Edward Snowden: A new kind of system is needed to guarantee our legal rights

Edward Snowden

Law is not universally enforceable in the way we believe it is in theory – but “does it always have to be that way?”, Edward Snowden has asked.

The American whistleblower, whose revelations in 2013 exposed Britain and America’s mass spying programmes, was addressing the ORGCon conference on surveillance, free expression and digital privacy at Friends House in London.

Speaking via video link from Moscow, Mr Snowden said that “We have relied on law relentlessly throughout the history of activism, of human rights, of human progress … because we had no alternative”.

But law is simply “black letters on a page” and “ink can’t protect your rights”, he added.

He cited Tony Blair’s role in the Iraq War as evidence that “we don’t have the kind of accountability that the system is supposed to grant”.

The former CIA employee asked: “Can we use systems of our learning, our science, our technology, to create mathematically reliable guarantees of certain measures?”

This, said Mr Snowden, is the promise of encryption and the reason it “so alarms governments”.

Technology, however, is not enough.
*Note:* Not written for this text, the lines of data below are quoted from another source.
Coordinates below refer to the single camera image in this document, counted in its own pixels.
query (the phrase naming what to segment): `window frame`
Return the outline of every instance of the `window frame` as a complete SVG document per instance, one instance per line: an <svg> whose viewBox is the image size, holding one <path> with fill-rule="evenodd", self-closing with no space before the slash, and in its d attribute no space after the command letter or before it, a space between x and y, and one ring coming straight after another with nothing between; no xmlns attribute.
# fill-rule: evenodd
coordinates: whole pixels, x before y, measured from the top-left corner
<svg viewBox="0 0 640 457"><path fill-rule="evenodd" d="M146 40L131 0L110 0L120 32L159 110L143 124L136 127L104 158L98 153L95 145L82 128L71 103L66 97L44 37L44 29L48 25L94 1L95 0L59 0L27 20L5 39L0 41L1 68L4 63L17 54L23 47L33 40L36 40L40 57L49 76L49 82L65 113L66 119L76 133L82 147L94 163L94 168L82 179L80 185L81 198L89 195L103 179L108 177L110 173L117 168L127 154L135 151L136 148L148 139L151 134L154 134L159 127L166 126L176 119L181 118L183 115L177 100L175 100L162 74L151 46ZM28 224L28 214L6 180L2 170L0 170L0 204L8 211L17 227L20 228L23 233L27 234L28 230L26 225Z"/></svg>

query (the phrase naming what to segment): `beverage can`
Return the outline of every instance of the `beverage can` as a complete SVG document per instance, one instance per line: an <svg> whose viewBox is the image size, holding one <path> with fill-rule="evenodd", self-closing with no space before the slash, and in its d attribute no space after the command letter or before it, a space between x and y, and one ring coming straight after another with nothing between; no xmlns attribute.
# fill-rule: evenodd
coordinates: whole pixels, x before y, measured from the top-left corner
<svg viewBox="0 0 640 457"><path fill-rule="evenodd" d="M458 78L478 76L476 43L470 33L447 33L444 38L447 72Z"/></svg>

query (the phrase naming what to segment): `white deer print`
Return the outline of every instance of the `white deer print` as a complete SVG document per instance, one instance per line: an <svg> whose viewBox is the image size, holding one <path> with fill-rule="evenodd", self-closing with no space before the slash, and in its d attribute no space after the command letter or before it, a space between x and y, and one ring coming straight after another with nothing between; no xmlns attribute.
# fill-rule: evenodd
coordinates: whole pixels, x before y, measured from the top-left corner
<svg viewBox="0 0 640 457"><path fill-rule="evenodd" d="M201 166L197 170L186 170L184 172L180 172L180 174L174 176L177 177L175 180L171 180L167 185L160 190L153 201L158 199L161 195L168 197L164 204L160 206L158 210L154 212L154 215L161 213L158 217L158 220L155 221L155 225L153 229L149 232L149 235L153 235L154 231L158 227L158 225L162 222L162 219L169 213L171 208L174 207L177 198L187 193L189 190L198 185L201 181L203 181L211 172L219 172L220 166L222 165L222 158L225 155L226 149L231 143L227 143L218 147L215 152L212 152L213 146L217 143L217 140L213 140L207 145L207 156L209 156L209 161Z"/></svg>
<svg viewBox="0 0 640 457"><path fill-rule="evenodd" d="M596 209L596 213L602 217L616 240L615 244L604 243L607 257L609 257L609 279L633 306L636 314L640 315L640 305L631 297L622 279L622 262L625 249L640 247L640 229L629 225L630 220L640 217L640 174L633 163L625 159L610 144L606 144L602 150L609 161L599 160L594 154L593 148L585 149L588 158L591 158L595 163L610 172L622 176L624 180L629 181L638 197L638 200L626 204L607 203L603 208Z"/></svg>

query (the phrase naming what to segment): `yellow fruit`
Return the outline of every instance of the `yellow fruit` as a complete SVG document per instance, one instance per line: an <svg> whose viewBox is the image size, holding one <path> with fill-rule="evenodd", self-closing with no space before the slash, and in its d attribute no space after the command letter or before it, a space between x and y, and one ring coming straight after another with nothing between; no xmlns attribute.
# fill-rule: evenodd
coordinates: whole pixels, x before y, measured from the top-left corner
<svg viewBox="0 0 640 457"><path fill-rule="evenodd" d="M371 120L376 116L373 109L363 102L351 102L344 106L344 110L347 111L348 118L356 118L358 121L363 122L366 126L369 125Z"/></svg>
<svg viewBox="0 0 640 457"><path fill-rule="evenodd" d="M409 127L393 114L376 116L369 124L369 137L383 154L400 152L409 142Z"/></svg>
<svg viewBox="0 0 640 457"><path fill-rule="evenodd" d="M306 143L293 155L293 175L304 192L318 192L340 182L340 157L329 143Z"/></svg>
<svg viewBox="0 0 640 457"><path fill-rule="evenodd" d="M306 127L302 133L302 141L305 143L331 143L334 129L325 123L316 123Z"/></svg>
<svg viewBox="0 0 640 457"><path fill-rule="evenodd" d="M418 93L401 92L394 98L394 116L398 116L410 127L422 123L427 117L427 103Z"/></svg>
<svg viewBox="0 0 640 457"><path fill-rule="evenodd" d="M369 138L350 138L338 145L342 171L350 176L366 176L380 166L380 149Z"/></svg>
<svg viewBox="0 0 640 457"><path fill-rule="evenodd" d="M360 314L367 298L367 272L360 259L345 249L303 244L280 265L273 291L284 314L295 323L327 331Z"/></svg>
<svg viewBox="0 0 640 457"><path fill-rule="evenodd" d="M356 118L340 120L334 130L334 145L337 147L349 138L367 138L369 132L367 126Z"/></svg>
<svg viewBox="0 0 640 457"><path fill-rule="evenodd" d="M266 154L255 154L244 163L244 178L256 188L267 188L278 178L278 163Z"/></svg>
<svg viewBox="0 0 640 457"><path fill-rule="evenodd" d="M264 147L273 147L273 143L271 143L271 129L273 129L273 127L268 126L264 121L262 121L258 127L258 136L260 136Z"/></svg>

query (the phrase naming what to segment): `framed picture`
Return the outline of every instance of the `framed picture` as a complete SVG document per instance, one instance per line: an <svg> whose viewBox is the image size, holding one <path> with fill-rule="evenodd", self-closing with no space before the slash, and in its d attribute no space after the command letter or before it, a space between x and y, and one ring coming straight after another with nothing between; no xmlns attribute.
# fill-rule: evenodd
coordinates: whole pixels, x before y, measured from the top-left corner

Such a solution is “too pat” and inaccurate because “we’ve seen that technology can cause our problems”.

“But what if we can bring our beliefs, our ideology, our activism, our law, our collective action together so that rather than relying exclusively on law, exclusively on technology, exclusively on protest, on activism – on any of these methods – they serve as a new kind of [system of] checks and balances, so that they are mutually reinforcing.”

Governments are “still abusing secrecy in amazing historic ways” but it is now “harder for them to suppress the truth”. What they are doing, he said, “is trying to remove our ability to respond to that truth – and right now they’re succeeding”.

Mr Snowden’s US passport was cancelled in 2013 and he has been stranded in Russia ever since.

He said: “I ended up stuck in Russia and it’s not my choice to be here. I’ve applied for asylum in 28 countries around the world, many of which are in Europe.”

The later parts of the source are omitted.